• INPUT DATA
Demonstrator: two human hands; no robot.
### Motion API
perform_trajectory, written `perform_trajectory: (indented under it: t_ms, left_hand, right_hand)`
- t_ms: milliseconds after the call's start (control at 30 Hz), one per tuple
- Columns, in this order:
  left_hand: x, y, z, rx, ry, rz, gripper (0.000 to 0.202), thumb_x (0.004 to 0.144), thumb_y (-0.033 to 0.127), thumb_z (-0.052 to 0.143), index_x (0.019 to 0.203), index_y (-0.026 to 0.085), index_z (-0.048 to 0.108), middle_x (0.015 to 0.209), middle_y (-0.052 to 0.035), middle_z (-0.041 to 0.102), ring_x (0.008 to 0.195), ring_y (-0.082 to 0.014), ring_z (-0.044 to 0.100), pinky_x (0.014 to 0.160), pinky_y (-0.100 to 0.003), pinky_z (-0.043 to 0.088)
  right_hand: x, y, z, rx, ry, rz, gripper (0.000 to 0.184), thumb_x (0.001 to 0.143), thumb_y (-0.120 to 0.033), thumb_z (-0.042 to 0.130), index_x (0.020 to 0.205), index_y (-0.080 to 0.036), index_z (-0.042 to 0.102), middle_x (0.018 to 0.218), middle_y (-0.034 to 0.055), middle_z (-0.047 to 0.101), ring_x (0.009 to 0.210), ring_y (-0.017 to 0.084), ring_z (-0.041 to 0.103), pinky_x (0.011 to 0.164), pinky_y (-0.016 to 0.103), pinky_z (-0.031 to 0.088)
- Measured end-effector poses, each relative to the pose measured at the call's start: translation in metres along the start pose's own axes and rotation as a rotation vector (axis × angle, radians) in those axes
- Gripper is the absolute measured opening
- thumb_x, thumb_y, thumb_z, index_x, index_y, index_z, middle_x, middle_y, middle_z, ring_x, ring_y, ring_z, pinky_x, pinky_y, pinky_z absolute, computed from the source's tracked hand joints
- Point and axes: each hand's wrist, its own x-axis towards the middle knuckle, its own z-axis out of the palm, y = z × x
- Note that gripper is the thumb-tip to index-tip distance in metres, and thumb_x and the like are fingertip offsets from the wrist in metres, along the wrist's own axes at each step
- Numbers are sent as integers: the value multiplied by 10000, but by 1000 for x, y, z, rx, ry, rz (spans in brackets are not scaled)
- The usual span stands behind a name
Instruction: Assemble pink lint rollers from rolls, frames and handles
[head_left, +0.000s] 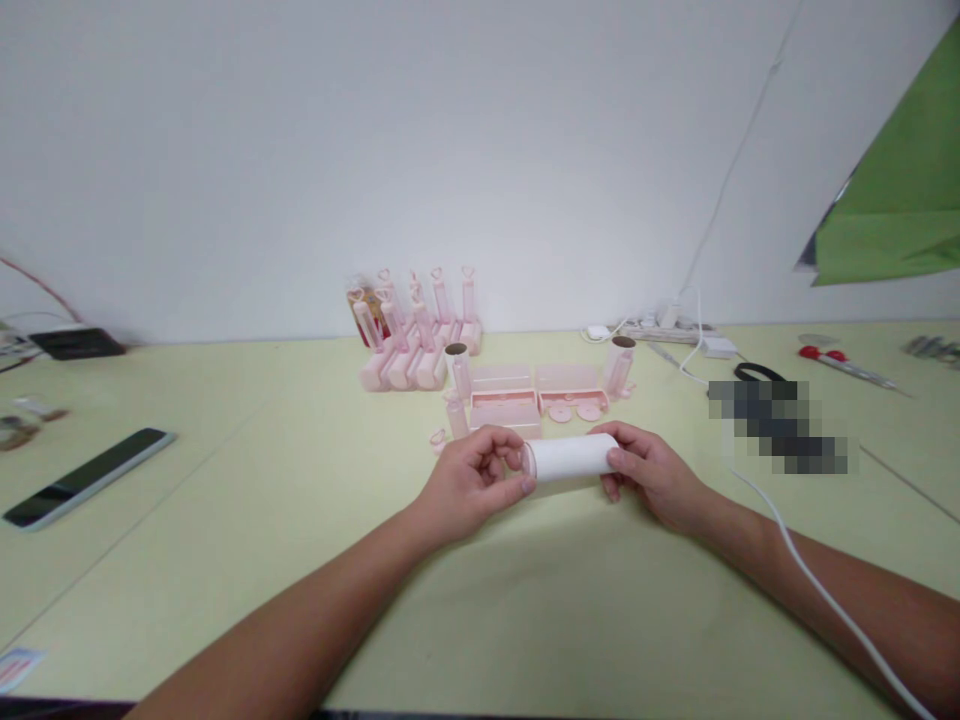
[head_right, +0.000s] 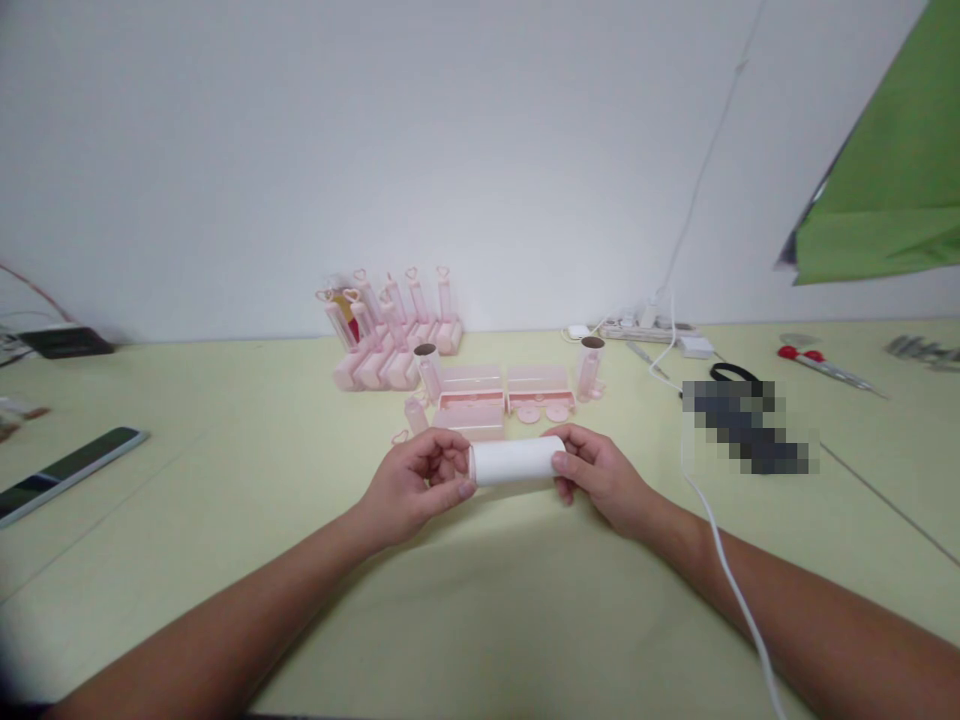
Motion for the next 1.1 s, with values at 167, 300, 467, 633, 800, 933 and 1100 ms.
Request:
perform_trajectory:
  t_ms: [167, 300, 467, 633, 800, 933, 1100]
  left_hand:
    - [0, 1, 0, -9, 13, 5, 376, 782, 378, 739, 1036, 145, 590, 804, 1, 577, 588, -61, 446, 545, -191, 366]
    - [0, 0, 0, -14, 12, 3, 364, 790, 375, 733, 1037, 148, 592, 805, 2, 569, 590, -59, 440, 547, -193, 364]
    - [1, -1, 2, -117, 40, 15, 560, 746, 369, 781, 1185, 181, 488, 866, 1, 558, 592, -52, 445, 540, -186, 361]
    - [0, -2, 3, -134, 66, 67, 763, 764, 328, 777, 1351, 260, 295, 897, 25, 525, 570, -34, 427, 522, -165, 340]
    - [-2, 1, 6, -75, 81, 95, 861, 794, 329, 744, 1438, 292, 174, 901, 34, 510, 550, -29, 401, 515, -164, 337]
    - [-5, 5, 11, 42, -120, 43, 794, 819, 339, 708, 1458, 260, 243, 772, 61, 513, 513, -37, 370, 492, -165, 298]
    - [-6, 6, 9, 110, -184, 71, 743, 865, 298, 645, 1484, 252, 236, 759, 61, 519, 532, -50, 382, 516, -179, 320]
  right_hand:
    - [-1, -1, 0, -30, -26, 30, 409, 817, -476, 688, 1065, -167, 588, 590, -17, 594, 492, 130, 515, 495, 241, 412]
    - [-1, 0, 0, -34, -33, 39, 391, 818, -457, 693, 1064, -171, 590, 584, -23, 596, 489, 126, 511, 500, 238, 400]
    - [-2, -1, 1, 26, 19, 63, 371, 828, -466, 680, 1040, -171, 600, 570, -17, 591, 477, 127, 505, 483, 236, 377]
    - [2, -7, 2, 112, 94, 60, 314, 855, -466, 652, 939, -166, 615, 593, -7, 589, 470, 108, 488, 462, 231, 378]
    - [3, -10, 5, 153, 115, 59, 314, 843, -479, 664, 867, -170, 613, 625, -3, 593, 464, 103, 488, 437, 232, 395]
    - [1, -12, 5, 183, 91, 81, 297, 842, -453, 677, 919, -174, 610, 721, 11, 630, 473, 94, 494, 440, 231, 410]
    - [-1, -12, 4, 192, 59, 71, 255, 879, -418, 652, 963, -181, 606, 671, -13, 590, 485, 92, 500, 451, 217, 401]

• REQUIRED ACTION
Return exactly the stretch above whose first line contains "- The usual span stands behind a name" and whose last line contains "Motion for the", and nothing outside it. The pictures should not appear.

• RESULT OF THIS TASK
- The usual span stands behind a name
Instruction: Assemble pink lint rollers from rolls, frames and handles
[head_left, +0.000s] 
[head_right, +0.000s] 
Motion for the next 1.1 s, with values at 167, 300, 467, 633, 800, 933 and 1100 ms.

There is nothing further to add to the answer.